Abstract
Design of an adaptive calibration technique using an optimized artificial neural network for liquid-level measurement is discussed in this paper. The objective of the present work is to design and validate an adaptive calibration technique so as (1) to extend the linearity range of measurement to 100% of full-scale input range and (2) to make the measurement technique adaptive of variations in tank diameter, permittivity of liquid, liquid temperature, and to achieve objectives (1) and (2) using an optimized neural network. An optimized artificial neural network is a network having least possible number of hidden layers to achieve minimum mean square error between outputs and targets by comparing various algorithms, schemes, and transfer functions of neuron. The output of capacitance level sensor is capacitance. A data conversion unit is used to convert it to voltage. A suitable optimized artificial neural network is designed and used in place of conventional calibration circuit. The proposed technique is tested with simulated data and validated with practical data. Results show that proposed technique has fulfilled the set objectives.
I. Introduction
Liquid level in a storage vessel is one of the important variables that are required to be measured and controlled in any process industry. The liquid properties such as buoyancy, pressure at a depth, relative electrical permittivity, electrical conductivity, thermal conductivity, absorption of radiation, and liquid surface reflection of sound or light waves are related with the liquid level. These properties of liquid level are used to design different inferential types of liquid-level transducers such as float, displacer, pressure sensor, capacitance probe, and partially immersed resistance wire probes. Of these, contact type level sensing probes are the most commonly used because of their higher sensitivity, less power dissipation, and ruggedness in design. However, in a capacitance sensor, the problem of offset and high nonlinear response characteristics as well as dependence of output on the permittivity and temperature of liquid has imposed restriction and difficulties in use of such sensors.
Literary survey suggests that in Wen et al., 1 liquid measurement by charge coupled devices is discussed using lookup table programmed on a field-programmable gate array (FPGA). Level measurement using thermal resistance measurement in Lazuardi 2 is discussed with a Fast Library for Approximate Nearest Neighbors (FLANN) algorithm. A method of capacitance level measurement calibrated using lookup table coded on a micro controller is discussed.3–5 Calibration of capacitance level sensor (CLS) is discussed in Terzic et al. 6 using a back propagation algorithm; compensation for effect of temperature is achieved using one redundant sensor.
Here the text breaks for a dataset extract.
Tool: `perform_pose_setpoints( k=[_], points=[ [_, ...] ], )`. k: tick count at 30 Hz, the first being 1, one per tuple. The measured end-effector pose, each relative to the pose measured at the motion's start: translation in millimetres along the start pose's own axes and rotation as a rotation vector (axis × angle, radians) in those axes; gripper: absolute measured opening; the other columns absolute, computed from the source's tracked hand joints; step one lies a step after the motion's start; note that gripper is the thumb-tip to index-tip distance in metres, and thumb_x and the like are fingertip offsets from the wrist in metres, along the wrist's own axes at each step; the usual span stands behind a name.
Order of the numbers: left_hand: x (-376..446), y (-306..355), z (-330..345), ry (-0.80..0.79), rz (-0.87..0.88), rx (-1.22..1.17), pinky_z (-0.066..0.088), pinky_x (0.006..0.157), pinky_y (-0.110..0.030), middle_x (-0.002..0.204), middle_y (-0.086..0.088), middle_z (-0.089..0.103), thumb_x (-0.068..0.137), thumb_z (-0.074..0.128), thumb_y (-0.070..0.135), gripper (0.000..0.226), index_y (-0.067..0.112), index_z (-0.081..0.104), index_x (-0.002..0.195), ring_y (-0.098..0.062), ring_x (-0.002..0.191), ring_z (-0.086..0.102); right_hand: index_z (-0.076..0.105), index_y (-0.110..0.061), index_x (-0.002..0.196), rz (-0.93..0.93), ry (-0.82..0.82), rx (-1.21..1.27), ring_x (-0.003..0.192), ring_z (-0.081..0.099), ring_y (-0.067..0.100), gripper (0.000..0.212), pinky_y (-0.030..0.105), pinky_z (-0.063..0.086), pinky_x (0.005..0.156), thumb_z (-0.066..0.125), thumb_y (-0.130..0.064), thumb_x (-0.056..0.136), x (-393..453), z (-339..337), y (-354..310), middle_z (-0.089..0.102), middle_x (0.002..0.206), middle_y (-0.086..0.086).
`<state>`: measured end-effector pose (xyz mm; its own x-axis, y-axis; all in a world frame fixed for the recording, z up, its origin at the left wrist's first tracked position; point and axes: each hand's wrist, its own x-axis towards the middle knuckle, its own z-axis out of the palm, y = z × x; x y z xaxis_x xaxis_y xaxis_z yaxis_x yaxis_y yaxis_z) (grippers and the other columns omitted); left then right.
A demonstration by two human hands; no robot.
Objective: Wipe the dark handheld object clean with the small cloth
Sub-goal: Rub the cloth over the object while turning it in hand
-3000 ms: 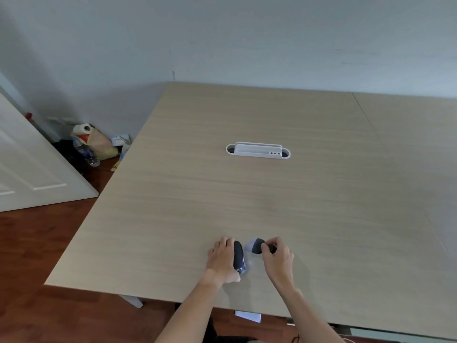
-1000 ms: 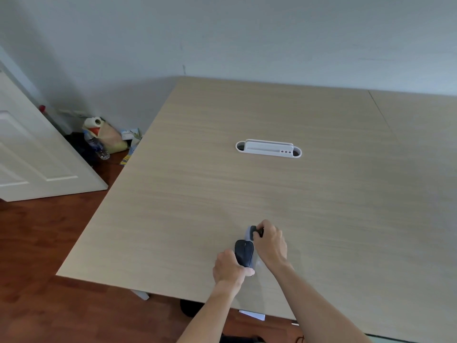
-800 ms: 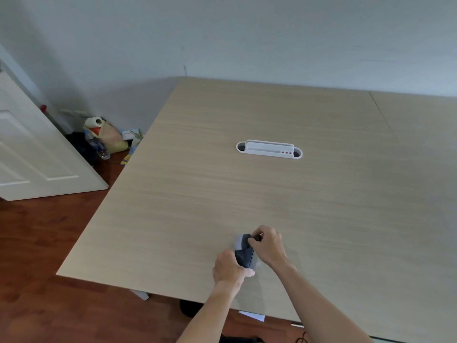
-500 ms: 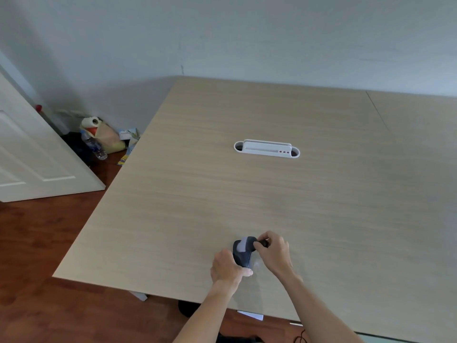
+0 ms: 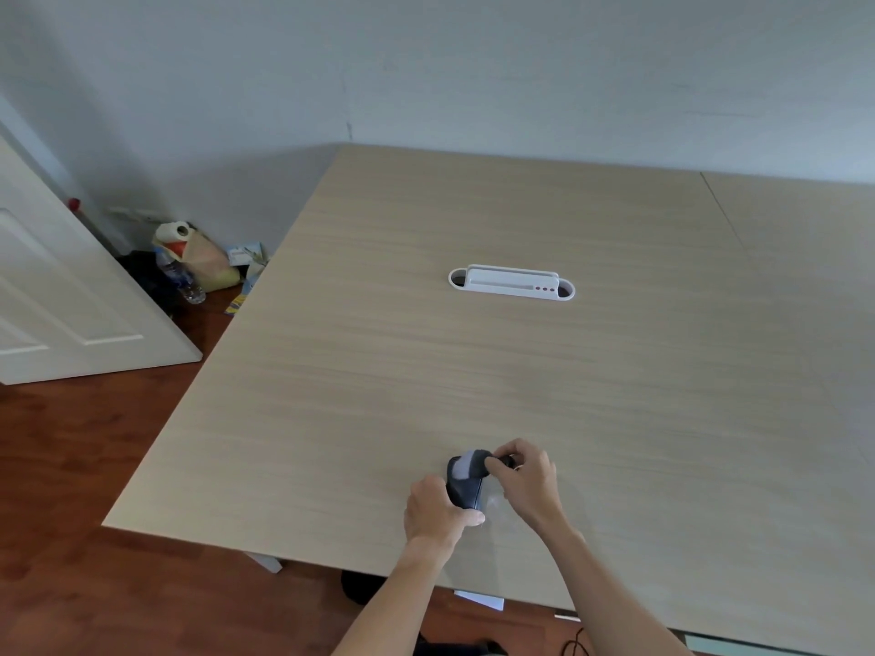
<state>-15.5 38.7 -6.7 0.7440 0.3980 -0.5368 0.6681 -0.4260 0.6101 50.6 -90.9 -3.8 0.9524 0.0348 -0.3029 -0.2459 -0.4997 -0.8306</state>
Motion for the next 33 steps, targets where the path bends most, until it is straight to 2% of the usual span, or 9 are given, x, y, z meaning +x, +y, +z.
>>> perform_pose_setpoints(
  k=[5, 10, 14, 19, 21, 23, 27, 31, 33],
  points=[
    [-4.3, -2.5, 1.3, 0.009, 0.057, 0.005, 0.034, 0.047, -0.023, 0.063, 0.004, 0.051, 0.054, 0.084, 0.032, 0.044, 0.016, 0.044, 0.061, -0.016, 0.055, 0.047, 0.066, -0.014, 0.078, 0.036, 0.196, -0.029, 0.071, 0.061, 0.021, 0.004, 0.031, 0.046, 0.062, 0.067, -0.012, 0.082, -2.6, -4.1, 10.9, 0.067, 0.069, -0.001],
    [-4.6, 0.5, 0.6, 0.031, 0.05, 0.017, 0.036, 0.047, -0.021, 0.072, 0.003, 0.057, 0.056, 0.085, 0.029, 0.041, 0.017, 0.047, 0.064, -0.016, 0.062, 0.053, 0.069, -0.018, 0.072, -0.009, -0.006, -0.002, 0.057, 0.056, 0.011, 0.009, 0.021, 0.043, 0.055, 0.071, -0.012, 0.078, -4.8, -0.6, 8.3, 0.068, 0.067, -0.002],
    [-6.2, 3.0, 1.7, 0.021, 0.052, 0.029, 0.04, 0.051, -0.024, 0.074, 0.002, 0.06, 0.054, 0.084, 0.031, 0.038, 0.016, 0.052, 0.067, -0.018, 0.064, 0.055, 0.067, -0.018, 0.076, -0.029, 0.218, -0.015, 0.062, 0.06, 0.01, 0.008, 0.021, 0.042, 0.055, 0.068, -0.012, 0.083, -2.6, 1.5, 6.3, 0.066, 0.065, -0.007],
    [-5.9, 1.5, 1.0, 0.038, 0.059, 0.018, 0.048, 0.059, -0.029, 0.08, -0.003, 0.069, 0.055, 0.085, 0.03, 0.035, 0.015, 0.057, 0.07, -0.024, 0.074, 0.066, 0.068, -0.021, 0.073, -0.089, -0.045, -0.129, 0.061, 0.058, 0.008, 0.011, 0.013, 0.04, 0.049, 0.067, -0.011, 0.078, 2.3, 15.2, -15.3, 0.065, 0.065, -0.009],
    [-5.6, -0.3, 1.7, 0.036, 0.064, 0.02, 0.046, 0.056, -0.028, 0.073, -0.001, 0.065, 0.055, 0.085, 0.031, 0.036, 0.016, 0.053, 0.065, -0.023, 0.067, 0.061, 0.066, -0.02, 0.078, -0.065, 0.06, -0.218, 0.067, 0.061, 0.016, 0.006, 0.025, 0.04, 0.049, 0.062, -0.015, 0.081, 5.0, 17.8, -19.3, 0.066, 0.071, -0.008],
    [-5.3, -0.4, 1.7, 0.041, 0.068, 0.023, 0.042, 0.054, -0.026, 0.068, 0.001, 0.06, 0.055, 0.085, 0.031, 0.038, 0.016, 0.051, 0.063, -0.021, 0.062, 0.057, 0.064, -0.019, 0.079, -0.06, 0.123, -0.184, 0.069, 0.061, 0.016, 0.004, 0.028, 0.041, 0.051, 0.062, -0.017, 0.082, 6.7, 18.0, -23.8, 0.065, 0.073, -0.007],
    [-4.5, 0.4, 2.4, 0.037, 0.084, 0.023, 0.046, 0.055, -0.028, 0.066, 0.002, 0.064, 0.055, 0.086, 0.03, 0.036, 0.019, 0.052, 0.059, -0.021, 0.064, 0.061, 0.068, -0.02, 0.074, -0.088, -0.137, -0.167, 0.063, 0.059, 0.008, 0.007, 0.025, 0.043, 0.056, 0.068, -0.013, 0.077, 7.6, 19.2, -27.7, 0.064, 0.068, -0.009],
    [-3.3, -0.8, 2.5, 0.014, 0.073, 0.031, 0.046, 0.055, -0.026, 0.069, -0.001, 0.067, 0.056, 0.086, 0.032, 0.033, 0.015, 0.059, 0.064, -0.022, 0.065, 0.062, 0.064, -0.017, 0.077, -0.033, 0.156, -0.159, 0.067, 0.061, 0.019, 0.006, 0.031, 0.046, 0.055, 0.063, -0.015, 0.082, 6.0, 11.5, -14.5, 0.065, 0.069, -0.005],
    [-2.2, -1.3, 1.9, 0.013, 0.075, 0.031, 0.043, 0.054, -0.026, 0.068, 0.001, 0.064, 0.055, 0.086, 0.032, 0.034, 0.015, 0.058, 0.063, -0.02, 0.062, 0.058, 0.064, -0.017, 0.072, -0.067, 0.161, -0.061, 0.061, 0.057, 0.012, 0.009, 0.024, 0.046, 0.055, 0.066, -0.013, 0.08, 6.5, 7.6, -11.7, 0.063, 0.063, -0.006]
  ],
)
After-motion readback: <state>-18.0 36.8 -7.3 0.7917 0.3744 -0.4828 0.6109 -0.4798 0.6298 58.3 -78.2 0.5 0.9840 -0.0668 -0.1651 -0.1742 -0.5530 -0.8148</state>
Calibration by fast Fourier transform for level measurement using acoustic wave and radiation sensor is discussed in Jianjun and Xiaobin, 7 Zhi et al., 8 Chen et al., 9 Gerding et al., 10 and Jeffries et al. 11 A radiation method of level measurement is discussed in Hampel et al. 12 and calibrated using artificial neural network (ANN) algorithms. Optical method of level measurement is discussed in Musyev and Karlik 13 and calibration is done using polynomial equation. In Jeffries et al., 14 Doppler method of level measurement is given and calibration is achieved using digital signal processing (DSP) algorithm. In Freeman, 15 linearization of resistance temperature detector (RTD) is discussed using ANN algorithm.
ANNs are broadly used in a wide range of applications such as signal and image processing, pattern recognition, 16 control systems, 17 and recently instrumentation. 18 Because of nonlinear characteristics of ANN, these are very useful in solving complex problems more accurately than linear techniques. So, a method has been proposed in this paper using the concept of ANN. The ANN model is added in cascade to a data conversion circuit which is trained to produce the linear relation between the input liquid level and the output of ANN. It is also made intelligent so as to produce the results adaptive of variation in liquid permittivity and/or liquid temperature and/or tank diameter, all within specified ranges.
This paper is organized as follows: after introduction in section “Introduction,” a brief description on CLS and associated data conversion circuits is given in section “Block diagram of level sensing system.” Section “Problem statement” deals with the problem statement followed by proposed solution in section “Problem solution.” Finally, results and discussion are given in section “Results and analysis,” and conclusion is presented in section “Conclusion.”
II. Block Diagram of Level Sensing System
The block diagram of the available liquid-level measurement system with CLS is discussed in Figure 1 .

Level measurement system
A. CLS
A level measurement system using CLS is shown in Figure 2 . A capacitor is formed when a level sensing electrode is installed in a vessel. A change in the value of the capacitor takes place because of such change in dielectric between the plates. The capacitance relationship in general is given by the following equation19,20
where

Capacitance level sensor
Now, consider a level measurement system using CLS as shown in Figure 2 .
The effective capacitance of level measurement technique using CLS is shown in Figure 3 and its value is given by equation (2)
where
Substituting

Equivalent capacitance
Capacitance is also a function of temperature, 21 which is shown in equation (4)
where
B. Timer circuit
An astable multivibrator which produces a “square wave” is shown in
Figure 4
. When capacitor

555 as an astable multivibrator
C. Frequency to voltage converter
LM331 is used as the frequency to voltage converter and is shown in
Figure 5
. The frequency to voltage conversion is attained by differentiating input frequency using capacitor

LM331 frequency to voltage converter
The output voltage is related to input frequency (f) by transfer equation and is shown in equation (6)
III. Problem Statement
The characteristics of CLS for variations in level, tank diameter, liquid permittivity, and temperature of the liquid under measurement are simulated using the MATLAB environment and the following characteristics are found.
Figures 6 – 8 show nonlinear variation of voltage with changes in level, tank diameter, liquid temperature, and permittivity of the liquid.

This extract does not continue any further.